After my own experience of miscarriage, I want to support other parents through loss
Back in April I suffered a traumatic miscarriage. Well, aren’t they always traumatic? But the trauma of my already traumatic experience was compounded by the lack of empathy, care and advice I received from the hospital I rushed to on Easter Monday.
It was our first baby. We’d spent the past year umming and ahhing about when we wanted to have kids. But Covid changed all that. We thought “what are we waiting for?” and were so excited when we fell pregnant straight away. Sadly, I miscarried at 12+3 weeks – although the hospital suspected that the baby had stopped growing around 5 or 6 weeks. The day the spotting began my bump had even popped out more as though to reassure me.
Finding tools to cope with the mental and emotional pain
What followed, aside from the awful experience in the hospital, was me naively navigating 3 weeks of pain and bleeding. This was followed by a small break of 4 days and then a 2-week menstrual cycle, which left me with a slightly irrational (or completely understandable) fear of bleeding in public for a few months, and the need to protect myself at all times with a sanitary pad.
But once the physical pain has subsided, you are left with the mental and emotional pain.
As a wellbeing practitioner, I tapped into the tools that I use on a daily basis – Reiki, meditation, tarot and journaling. I joined all the online forums to try and get information and make sense of what had happened. I spoke to countless other women and read countless other stories in these forums that had a similar theme – a distinct lack of support, and having been made to feel like they and their babies didn’t matter.
I knew there needed to be better support following loss
Even in the midst of all this trauma, I knew that there needed to be something more out there for women like me and their partners. There had to be more support.
It just didn’t make sense to me that so many other women were having to muddle through this and feel so awful during a time when they should be being treated with the utmost care, compassion and consideration.
There’s a saying that goes ‘it takes a village to raise a child’ – and I think that this support should also be there when loss is experienced.
Creating a safe space for bereaved parents
Before my miscarriage I had begun to create a workshop for mums-to-be, something that I was really looking forward to. After the miscarriage, that was obviously something I didn’t feel able to do, but I thought “well, why the hell can’t I do the same thing but for people whose babies are no longer with them?”. So, I created a baby loss healing circle. The first one will be taking place in real life on 11 September at Juno, a beautiful cafe and events space in Leyton, east London.
My aim is to create a safe and nurturing space for anyone who has suffered a loss of any kind – miscarriage, stillbirth, termination for medical reasons, ectopic or molar pregnancy, neonatal loss – at any time. It doesn’t matter how long ago. We can carry grief for years – it has no expiry date.
During the 2 hours that we have together, we will be writing letters to our babies, journaling using prompts to help get our feelings out. I will be guiding us in meditation and there will also be a sharing circle where we can share our experiences, our feelings and our grief in a space where we will feel held and heard.

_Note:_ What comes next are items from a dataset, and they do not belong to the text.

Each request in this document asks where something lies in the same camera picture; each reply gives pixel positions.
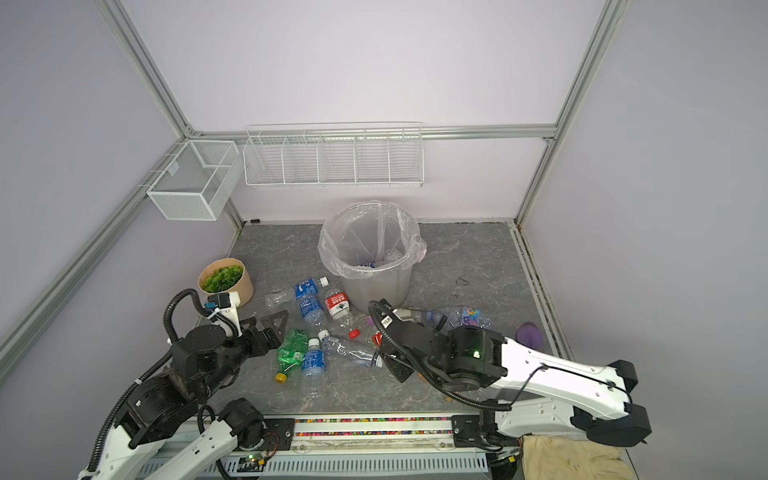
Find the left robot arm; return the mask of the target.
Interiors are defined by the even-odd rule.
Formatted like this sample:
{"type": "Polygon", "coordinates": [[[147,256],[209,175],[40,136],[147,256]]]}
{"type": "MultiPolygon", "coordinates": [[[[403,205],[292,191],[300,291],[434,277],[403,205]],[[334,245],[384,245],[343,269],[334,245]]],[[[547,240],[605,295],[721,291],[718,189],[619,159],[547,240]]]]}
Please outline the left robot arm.
{"type": "MultiPolygon", "coordinates": [[[[82,479],[133,479],[190,418],[211,413],[209,399],[237,379],[243,363],[278,349],[286,310],[258,319],[227,317],[233,300],[202,303],[194,289],[177,293],[163,314],[169,351],[140,375],[102,425],[82,479]]],[[[236,449],[264,444],[264,417],[244,398],[229,402],[182,452],[154,472],[157,479],[193,479],[236,449]]]]}

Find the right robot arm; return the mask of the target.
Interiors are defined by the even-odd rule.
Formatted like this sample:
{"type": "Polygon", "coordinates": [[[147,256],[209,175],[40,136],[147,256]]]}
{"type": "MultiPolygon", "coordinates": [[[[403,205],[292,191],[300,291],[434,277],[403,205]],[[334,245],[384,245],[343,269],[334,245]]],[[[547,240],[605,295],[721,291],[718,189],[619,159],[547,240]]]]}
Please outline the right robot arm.
{"type": "Polygon", "coordinates": [[[647,410],[634,402],[634,365],[606,366],[554,357],[476,326],[435,331],[407,321],[386,300],[368,312],[390,373],[420,375],[444,396],[480,410],[478,435],[497,448],[526,435],[582,433],[595,443],[633,447],[651,434],[647,410]]]}

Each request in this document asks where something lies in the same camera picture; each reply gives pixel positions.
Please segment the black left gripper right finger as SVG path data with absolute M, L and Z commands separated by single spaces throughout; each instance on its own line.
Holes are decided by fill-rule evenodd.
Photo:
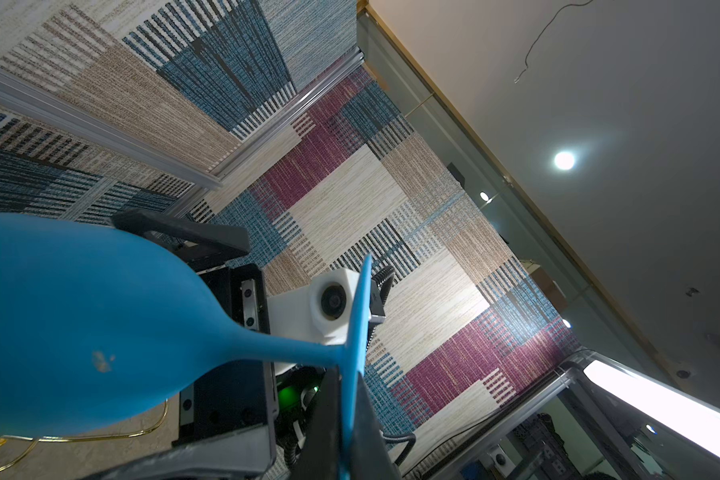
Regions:
M 381 435 L 381 426 L 362 376 L 359 376 L 357 381 L 355 417 L 350 442 L 350 478 L 352 480 L 399 478 L 399 469 L 387 453 Z

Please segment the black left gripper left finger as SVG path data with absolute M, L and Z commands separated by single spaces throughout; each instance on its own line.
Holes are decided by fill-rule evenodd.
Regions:
M 291 480 L 340 478 L 341 467 L 340 379 L 328 370 L 314 400 L 304 449 L 291 470 Z

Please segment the blue wine glass front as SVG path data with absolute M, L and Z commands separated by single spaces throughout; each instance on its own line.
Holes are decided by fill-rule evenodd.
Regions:
M 233 360 L 337 367 L 341 479 L 350 475 L 371 262 L 346 343 L 234 322 L 169 250 L 113 228 L 0 213 L 0 435 L 77 435 L 141 414 Z

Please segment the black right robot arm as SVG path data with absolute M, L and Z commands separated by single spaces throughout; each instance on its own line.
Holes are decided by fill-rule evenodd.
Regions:
M 245 229 L 203 225 L 146 210 L 128 210 L 112 218 L 115 228 L 158 245 L 161 235 L 177 232 L 180 245 L 171 252 L 187 263 L 216 297 L 226 314 L 244 328 L 305 341 L 341 343 L 341 334 L 322 334 L 306 321 L 287 323 L 288 310 L 312 307 L 327 320 L 350 312 L 356 272 L 337 269 L 314 278 L 307 287 L 268 297 L 262 271 L 254 264 L 237 268 L 227 261 L 250 251 Z M 284 451 L 287 467 L 295 466 L 325 371 L 317 367 L 235 361 L 203 375 L 180 393 L 178 437 L 173 446 L 206 440 L 247 427 L 265 426 L 267 441 Z

We need to break the taboo around loss
I wanted to share my experience from the very beginning. I feel that pregnancy and baby loss needs to be spoken about more openly in order to improve the quality of care for those going through it, and to help others understand it better so that they are better able to support loved ones experiencing it.
Our baby’s due date was 15 October, the date that marks the end of Baby Loss Awareness Week, which felt like a huge sign from the universe to use my experience to help others and turn it into something positive.

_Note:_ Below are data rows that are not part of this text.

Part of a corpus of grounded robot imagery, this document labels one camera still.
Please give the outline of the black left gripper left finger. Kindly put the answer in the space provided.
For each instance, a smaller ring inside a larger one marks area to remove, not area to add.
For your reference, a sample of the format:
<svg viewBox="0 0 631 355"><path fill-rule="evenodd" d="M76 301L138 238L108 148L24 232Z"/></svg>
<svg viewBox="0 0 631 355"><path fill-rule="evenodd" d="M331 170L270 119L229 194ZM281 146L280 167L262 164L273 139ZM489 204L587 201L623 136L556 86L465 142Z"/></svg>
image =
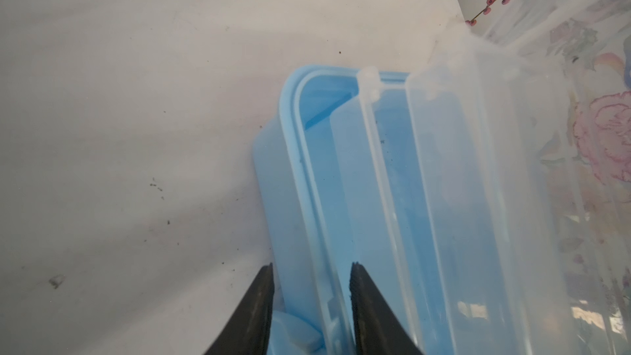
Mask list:
<svg viewBox="0 0 631 355"><path fill-rule="evenodd" d="M262 266L233 315L204 355L266 355L274 302L273 264Z"/></svg>

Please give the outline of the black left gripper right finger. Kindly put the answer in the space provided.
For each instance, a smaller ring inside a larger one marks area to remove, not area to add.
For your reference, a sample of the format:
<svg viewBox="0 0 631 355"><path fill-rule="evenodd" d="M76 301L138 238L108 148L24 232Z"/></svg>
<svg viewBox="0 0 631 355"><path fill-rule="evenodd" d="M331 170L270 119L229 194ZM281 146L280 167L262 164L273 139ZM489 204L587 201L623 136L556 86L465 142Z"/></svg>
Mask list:
<svg viewBox="0 0 631 355"><path fill-rule="evenodd" d="M366 268L354 262L349 282L356 354L423 355L382 296Z"/></svg>

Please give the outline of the blue plastic tool box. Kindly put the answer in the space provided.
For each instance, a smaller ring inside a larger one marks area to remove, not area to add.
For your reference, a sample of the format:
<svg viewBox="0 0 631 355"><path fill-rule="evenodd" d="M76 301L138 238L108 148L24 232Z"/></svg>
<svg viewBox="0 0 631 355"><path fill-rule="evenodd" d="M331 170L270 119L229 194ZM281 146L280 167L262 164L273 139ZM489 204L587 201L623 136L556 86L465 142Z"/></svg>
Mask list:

After sharing my story on my @intothewildhealing Instagram page, I had lots of messages of support. I noticed that a lot of the people booking in for Reiki therapy with me after I shared my story were those who had experienced loss. Being a Reiki therapist, and having had Reiki myself from other practitioners during my miscarriage, I know firsthand how beneficial this gentle healing energy can be – physically, mentally, emotionally and spiritually. I am now curating a service tailored to pregnancy loss that I will be launching very soon.
Baby loss happens – and it happens often – so rather than have the subject shrouded in shame, let’s get it out in the open. Let’s talk about it and share our knowledge and experiences so that other parents no longer have to feel like they have done something wrong, or that something is wrong with them. Let’s come together and support each other at a time when we need all the support and love that we can get.